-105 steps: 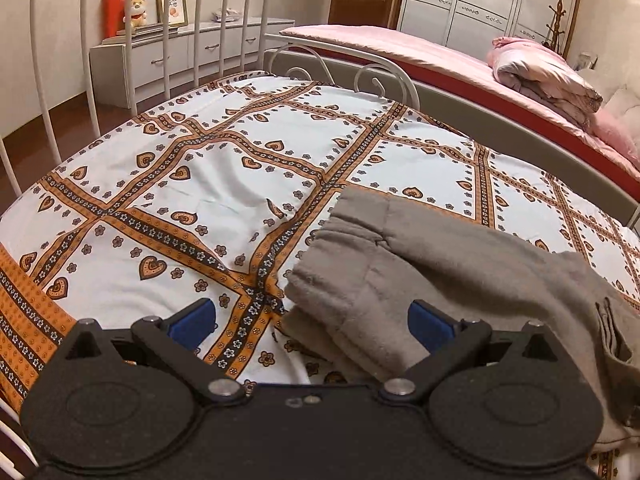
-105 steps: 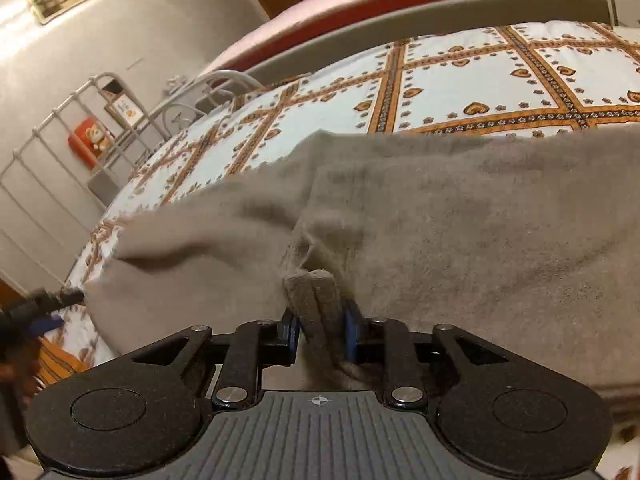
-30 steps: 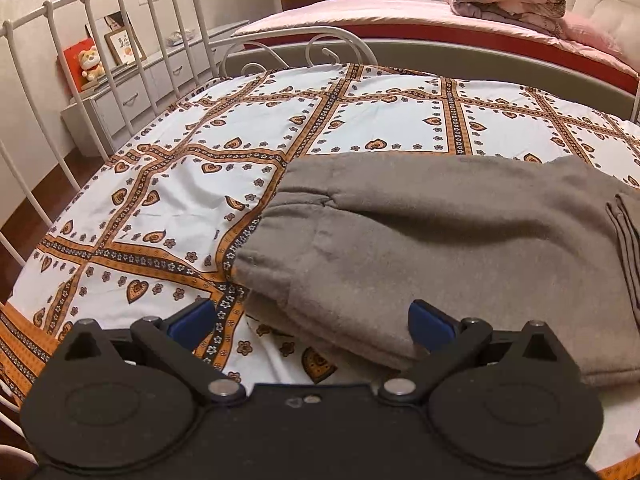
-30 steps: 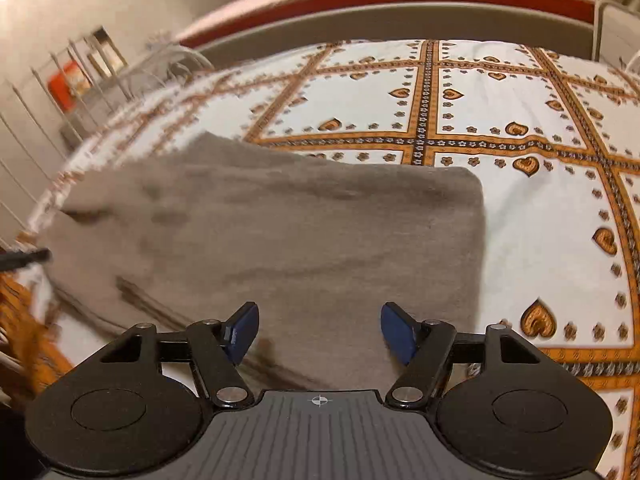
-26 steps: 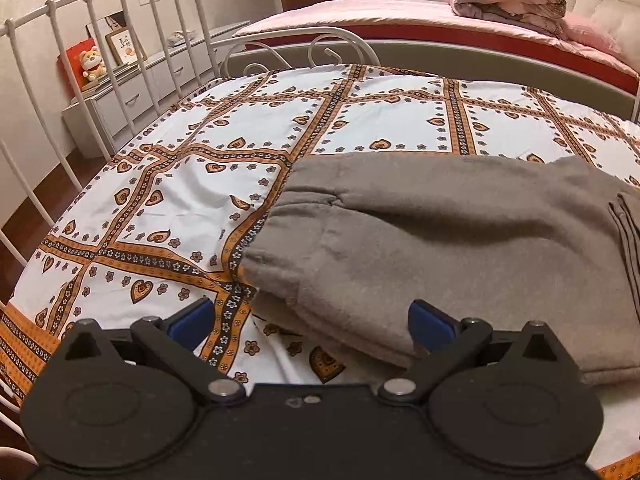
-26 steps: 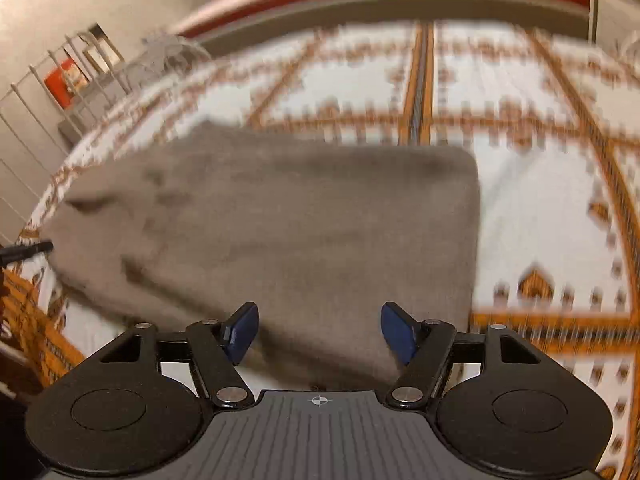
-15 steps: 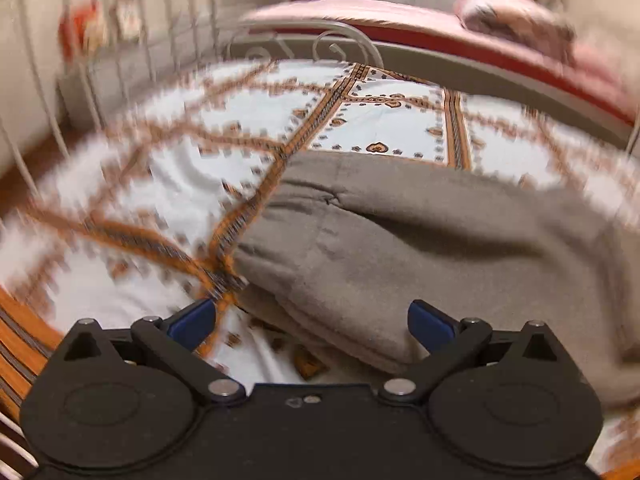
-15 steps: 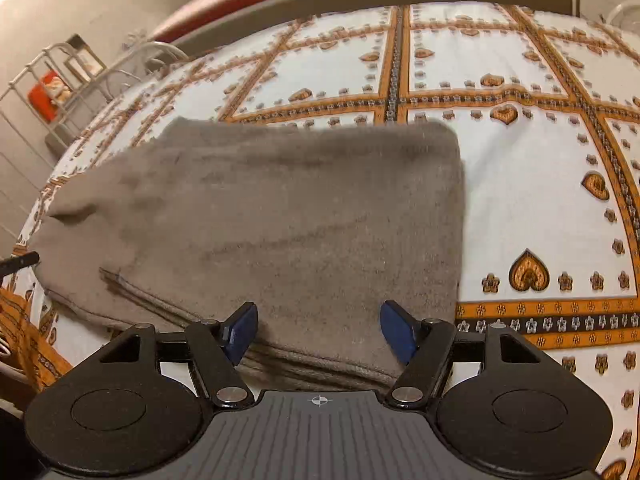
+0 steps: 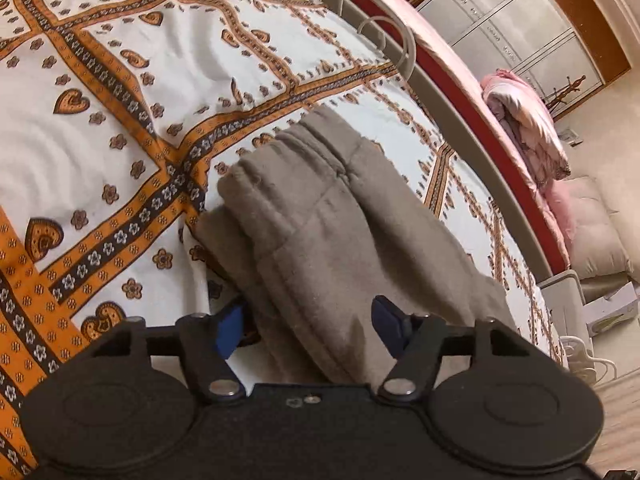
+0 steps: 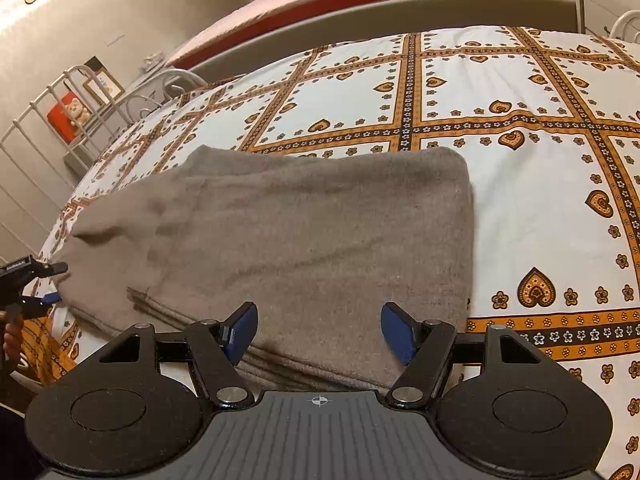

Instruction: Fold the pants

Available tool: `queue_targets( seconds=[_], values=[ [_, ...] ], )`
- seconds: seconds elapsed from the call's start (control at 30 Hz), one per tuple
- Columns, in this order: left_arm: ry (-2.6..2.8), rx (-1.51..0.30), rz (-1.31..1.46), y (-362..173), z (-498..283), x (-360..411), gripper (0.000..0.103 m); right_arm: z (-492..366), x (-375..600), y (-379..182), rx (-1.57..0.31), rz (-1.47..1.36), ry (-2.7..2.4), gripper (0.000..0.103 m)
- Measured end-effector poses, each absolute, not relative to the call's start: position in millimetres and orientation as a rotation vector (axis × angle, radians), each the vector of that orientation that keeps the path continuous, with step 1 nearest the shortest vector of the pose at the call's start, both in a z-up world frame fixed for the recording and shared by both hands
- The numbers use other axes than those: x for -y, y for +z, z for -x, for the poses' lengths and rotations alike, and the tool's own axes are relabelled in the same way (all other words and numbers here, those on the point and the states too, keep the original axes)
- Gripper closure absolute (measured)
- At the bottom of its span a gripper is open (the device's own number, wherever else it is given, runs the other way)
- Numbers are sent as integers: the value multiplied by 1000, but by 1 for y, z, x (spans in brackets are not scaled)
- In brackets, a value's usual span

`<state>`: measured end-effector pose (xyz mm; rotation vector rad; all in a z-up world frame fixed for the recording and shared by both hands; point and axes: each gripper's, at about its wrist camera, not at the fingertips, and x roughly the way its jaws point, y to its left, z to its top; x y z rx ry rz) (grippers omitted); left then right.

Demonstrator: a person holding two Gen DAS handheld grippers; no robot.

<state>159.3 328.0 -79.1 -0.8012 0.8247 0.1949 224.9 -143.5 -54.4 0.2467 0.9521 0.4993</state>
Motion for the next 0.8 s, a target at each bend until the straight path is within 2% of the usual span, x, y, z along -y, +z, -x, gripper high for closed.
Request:
queue_targets(
  seconds=[0.47,0.53,0.57,0.6,0.67,0.73,0.8],
  values=[
    [192,-740,781,-94,-176,-337,44,-245,139,-50,-858,-176,389,35],
    [171,-722,750,-93,-181,-334,35,-258,133,-67,-942,-131,360,35],
    [151,-718,738,-93,-183,-332,25,-259,130,-70,-939,-100,362,35],
    [140,-717,728,-92,-185,-330,20,-257,126,-67,-921,-73,359,35],
    [141,-717,689,-91,-188,-325,21,-250,124,-57,-865,-78,388,35],
    [149,-722,664,-92,-190,-323,28,-244,123,-50,-820,-97,431,35],
    [178,-727,655,-93,-192,-326,47,-242,121,-49,-812,-96,427,35]
  ],
)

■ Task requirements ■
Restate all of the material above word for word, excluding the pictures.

■ Response to the exercise ■
-105 steps: 
-105 steps: 
-30 steps: 
-30 steps: 
-26 steps: 
-26 steps: 
-15 steps: 
-15 steps: 
+0 steps: 
+0 steps: 

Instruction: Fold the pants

Available tool: `queue_targets( seconds=[_], values=[ [_, ...] ], )`
- seconds: seconds elapsed from the call's start (control at 30 Hz), one per tuple
- Columns, in this order: left_arm: ry (-2.6..2.8), rx (-1.51..0.30), rz (-1.31..1.46), y (-362..173), z (-498..283), x (-360..411), gripper (0.000..0.103 m); right_arm: z (-492..366), x (-375..600), y (-379..182), rx (-1.57..0.31), rz (-1.47..1.36), ry (-2.7..2.4), gripper (0.000..0.103 m)
- Measured end-effector poses, each absolute, not relative to the call's start: position in millimetres and orientation as a rotation vector (axis × angle, radians), each the vector of that orientation that keeps the path continuous, with step 1 nearest the shortest vector of the pose at the call's start, both in a z-up world frame fixed for the recording and shared by both hands
- The numbers use other axes than those: x for -y, y for +z, z for -x, for the poses' lengths and rotations alike, and the tool's own axes are relabelled in the same way (all other words and numbers here, those on the point and the states too, keep the original axes)
- Gripper closure absolute (measured)
- At the bottom of its span a gripper is open (the device's own number, wherever else it is given, runs the other way)
- Numbers are sent as integers: the value multiplied by 1000, but by 1 for y, z, x (spans in brackets are not scaled)
- In brackets, a value's usual span

`<state>`: measured end-effector pose (xyz mm; rotation vector rad; all in a z-up world frame fixed for the recording and shared by both hands; point and axes: each gripper's, at about its wrist camera, not at the fingertips, and x roughly the way its jaws point, y to its left, z to its top; x y z rx ry rz) (grippers omitted); left then right.

Demonstrator: a person holding two Gen DAS handheld grippers; no robot.

<state>159.3 328.0 -79.1 -0.8012 0.8247 0.1949 224.9 -143.5 -54.4 0.2467 0.9521 0.4993</state>
Motion for the next 0.8 s, a target at each bend until the straight path is within 2% of the usual span, x, y, z along -y, +z, -x, gripper high for closed.
Request:
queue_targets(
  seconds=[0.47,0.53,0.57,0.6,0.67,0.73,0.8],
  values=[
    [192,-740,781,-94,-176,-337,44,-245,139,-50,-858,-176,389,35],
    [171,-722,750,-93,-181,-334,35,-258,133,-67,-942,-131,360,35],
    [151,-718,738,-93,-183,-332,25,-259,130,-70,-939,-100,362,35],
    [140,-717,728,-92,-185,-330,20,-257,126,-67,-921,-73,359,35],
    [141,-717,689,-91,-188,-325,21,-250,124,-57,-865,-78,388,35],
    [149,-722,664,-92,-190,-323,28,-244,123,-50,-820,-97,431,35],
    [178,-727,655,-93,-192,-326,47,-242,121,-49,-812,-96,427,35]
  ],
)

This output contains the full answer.